HMG-CoA reductase inhibitors
The combined use of fenofibrate tablets and HMG-CoA reductase inhibitors should be avoided unless the benefit of further alterations in lipid levels is likely to outweigh the increased risk of this drug combination (see WARNINGS).
Resins
Since bile acid sequestrants may bind other drugs given concurrently, patients should take fenofibrate tablets at least 1 hour before or 4 to 6 hours after a bile acid binding resin to avoid impeding its absorption.
Cyclosporine
Because cyclosporine can produce nephrotoxicity with decreases in creatinine clearance and rises in serum creatinine, and because renal excretion is the primary elimination route of fibrate drugs including fenofibrate tablets, there is a risk that an interaction will lead to deterioration.
The benefits and risks of using fenofibrate tablets with immunosuppresants and other potentially nephrotoxic agents should be carefully considered, and the lowest effective dose employed.

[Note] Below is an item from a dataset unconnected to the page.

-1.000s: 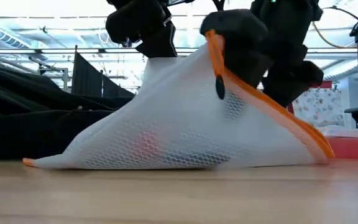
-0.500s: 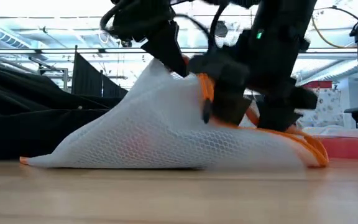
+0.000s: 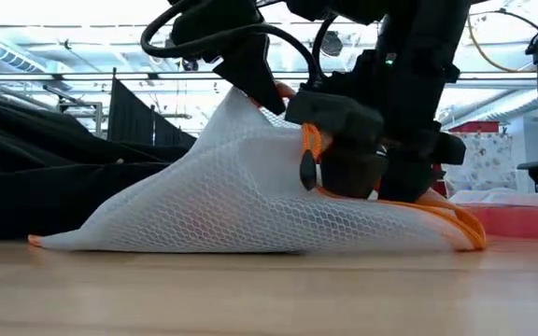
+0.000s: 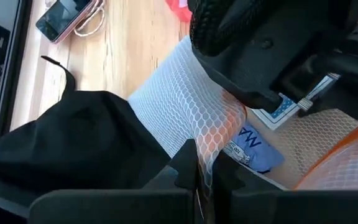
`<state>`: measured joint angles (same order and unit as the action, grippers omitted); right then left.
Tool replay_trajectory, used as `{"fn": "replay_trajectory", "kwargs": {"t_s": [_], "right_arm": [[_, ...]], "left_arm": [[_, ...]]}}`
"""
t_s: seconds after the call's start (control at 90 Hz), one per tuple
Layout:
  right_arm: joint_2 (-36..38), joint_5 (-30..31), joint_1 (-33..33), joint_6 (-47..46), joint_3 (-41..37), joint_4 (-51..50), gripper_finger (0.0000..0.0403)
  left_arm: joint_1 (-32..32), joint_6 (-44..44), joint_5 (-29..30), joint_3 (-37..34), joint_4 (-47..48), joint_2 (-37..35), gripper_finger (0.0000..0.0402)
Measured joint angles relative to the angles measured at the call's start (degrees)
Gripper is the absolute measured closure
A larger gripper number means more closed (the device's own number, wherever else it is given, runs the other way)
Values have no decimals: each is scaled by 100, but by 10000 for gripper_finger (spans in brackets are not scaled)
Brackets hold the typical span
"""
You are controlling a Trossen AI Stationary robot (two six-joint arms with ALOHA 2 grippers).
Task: Unpack backpack
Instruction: Remove the blue game card from the orange zip bag
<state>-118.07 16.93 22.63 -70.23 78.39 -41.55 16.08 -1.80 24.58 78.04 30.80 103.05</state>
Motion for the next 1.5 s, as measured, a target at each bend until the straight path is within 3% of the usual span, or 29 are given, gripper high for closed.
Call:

Carcinogenesis, Mutagenesis, Impairment of Fertility
In a 24-month study in rats (10, 45, and 200 mg/kg; 0.3, 1, and 6 times the maximum recommended human dose on the basis of mg/meter2 of surface area), the incidence of liver carcinoma was significantly increased at 6 times the maximum recommended human dose in males and females. A statistically significant increase in pancreatic carcinomas occurred in males at 1 and 6 times the maximum recommended human dose; there were also increases in pancreatic adenomas and benign testicular interstitial cell tumors at 6 times the maximum recommended human dose in males. In a second 24-month study in a different strain of rats (doses of 10 and 60 mg/kg; 0.3 and 2 times the maximum recommended human dose based on mg/meter2 surface area), there were significant increases in the incidence of pancreatic acinar adenomas in both sexes and increases in interstitial cell tumors of the testes at 2 times the maximum recommended human dose.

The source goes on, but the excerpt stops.